Chaque fois qu’un Cabinet conservateur est au pouvoir, le frein n’agit pas : il est inutile. Lorsqu’un ministère radical prend en mains la direction des affaires, les roues sont bloquées ou presque. De 1874 à 1880, de 1886 à 1892, pendant le règne de lord Beaconsfield et de lord Salisbury, les Lords se bornent à rejeter la loi qui autorise le mariage d’un veuf avec sa belle-sœur. Lorsque Gladstone et lord Rosebery reviennent au pouvoir (1880-86, 1892-95), les Bills radicaux sont guillotinés avec une énergie implacable. Et cependant tel d’entre eux, — notamment sur les accidens du travail, — n’avait point un caractère révolutionnaire. De 1895 à 1905, pendant dix longues années, les roues de la machine législative tournent en pleine liberté. Pas une fois le frein n’est mis. Et cependant la loi scolaire conservatrice est aussi inique pour les églises protestantes, que la loi radicale de 1906 l’est au point de vue anglican ou romain. En 1906, les tories sont chassés de Westminster. Le contrepoids se remet à jouer.

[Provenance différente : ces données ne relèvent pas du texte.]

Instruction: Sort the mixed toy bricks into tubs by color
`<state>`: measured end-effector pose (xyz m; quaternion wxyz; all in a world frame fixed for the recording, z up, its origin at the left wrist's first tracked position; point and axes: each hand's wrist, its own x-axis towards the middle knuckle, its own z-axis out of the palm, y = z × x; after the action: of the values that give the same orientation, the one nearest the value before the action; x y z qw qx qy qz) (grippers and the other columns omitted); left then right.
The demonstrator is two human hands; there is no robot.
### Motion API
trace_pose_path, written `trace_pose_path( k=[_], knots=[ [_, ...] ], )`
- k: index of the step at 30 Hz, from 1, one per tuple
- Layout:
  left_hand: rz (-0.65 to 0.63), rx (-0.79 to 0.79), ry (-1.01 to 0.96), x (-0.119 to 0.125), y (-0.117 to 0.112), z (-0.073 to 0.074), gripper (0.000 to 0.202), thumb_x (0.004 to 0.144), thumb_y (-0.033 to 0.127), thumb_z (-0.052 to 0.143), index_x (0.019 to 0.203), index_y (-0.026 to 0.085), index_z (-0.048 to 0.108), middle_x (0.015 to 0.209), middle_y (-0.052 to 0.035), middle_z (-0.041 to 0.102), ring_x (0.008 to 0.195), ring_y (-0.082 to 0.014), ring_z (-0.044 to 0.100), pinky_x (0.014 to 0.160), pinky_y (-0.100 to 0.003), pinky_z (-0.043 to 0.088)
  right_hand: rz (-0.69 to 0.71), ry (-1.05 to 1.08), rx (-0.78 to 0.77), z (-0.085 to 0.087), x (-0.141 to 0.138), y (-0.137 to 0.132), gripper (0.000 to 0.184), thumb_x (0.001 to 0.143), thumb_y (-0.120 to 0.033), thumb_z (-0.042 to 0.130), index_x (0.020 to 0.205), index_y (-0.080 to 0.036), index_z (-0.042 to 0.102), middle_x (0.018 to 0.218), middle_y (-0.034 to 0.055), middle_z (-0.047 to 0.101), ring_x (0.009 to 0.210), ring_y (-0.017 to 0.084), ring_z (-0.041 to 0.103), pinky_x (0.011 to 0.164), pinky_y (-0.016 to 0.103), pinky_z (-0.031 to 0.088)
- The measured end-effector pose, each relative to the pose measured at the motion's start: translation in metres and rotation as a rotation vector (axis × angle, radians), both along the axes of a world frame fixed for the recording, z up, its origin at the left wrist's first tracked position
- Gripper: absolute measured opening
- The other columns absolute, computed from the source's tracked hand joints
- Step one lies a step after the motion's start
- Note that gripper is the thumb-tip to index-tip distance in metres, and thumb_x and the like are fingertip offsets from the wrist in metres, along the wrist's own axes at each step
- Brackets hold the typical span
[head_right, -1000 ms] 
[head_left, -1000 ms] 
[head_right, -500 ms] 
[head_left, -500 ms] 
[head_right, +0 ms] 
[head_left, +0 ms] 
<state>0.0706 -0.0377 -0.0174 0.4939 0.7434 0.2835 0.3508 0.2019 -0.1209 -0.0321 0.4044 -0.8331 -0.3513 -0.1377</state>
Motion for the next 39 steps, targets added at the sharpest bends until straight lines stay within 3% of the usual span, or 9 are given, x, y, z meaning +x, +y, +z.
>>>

Jamais son maniement n’a été plus délicat. Il faut être entré dans les Communes de 1900 et avoir assisté aux séances du Parlement de 1906 pour comprendre l’importance de cette transformation politique. Les couloirs, jadis déserts, sont envahis. Les « hauts de forme » et les redingotes disparaissent noyés sous les « melons » et les jaquettes. Les délégations ouvrières se succèdent dans les lobbies ; et, pilotées par les Labour members, font le tour de l’abbaye historique, comme d’un domaine conquis. Sur les bancs de cuir vert se presse une majorité si nombreuse qu’elle déborde sur les sièges réservés aux Conservateurs. Elle.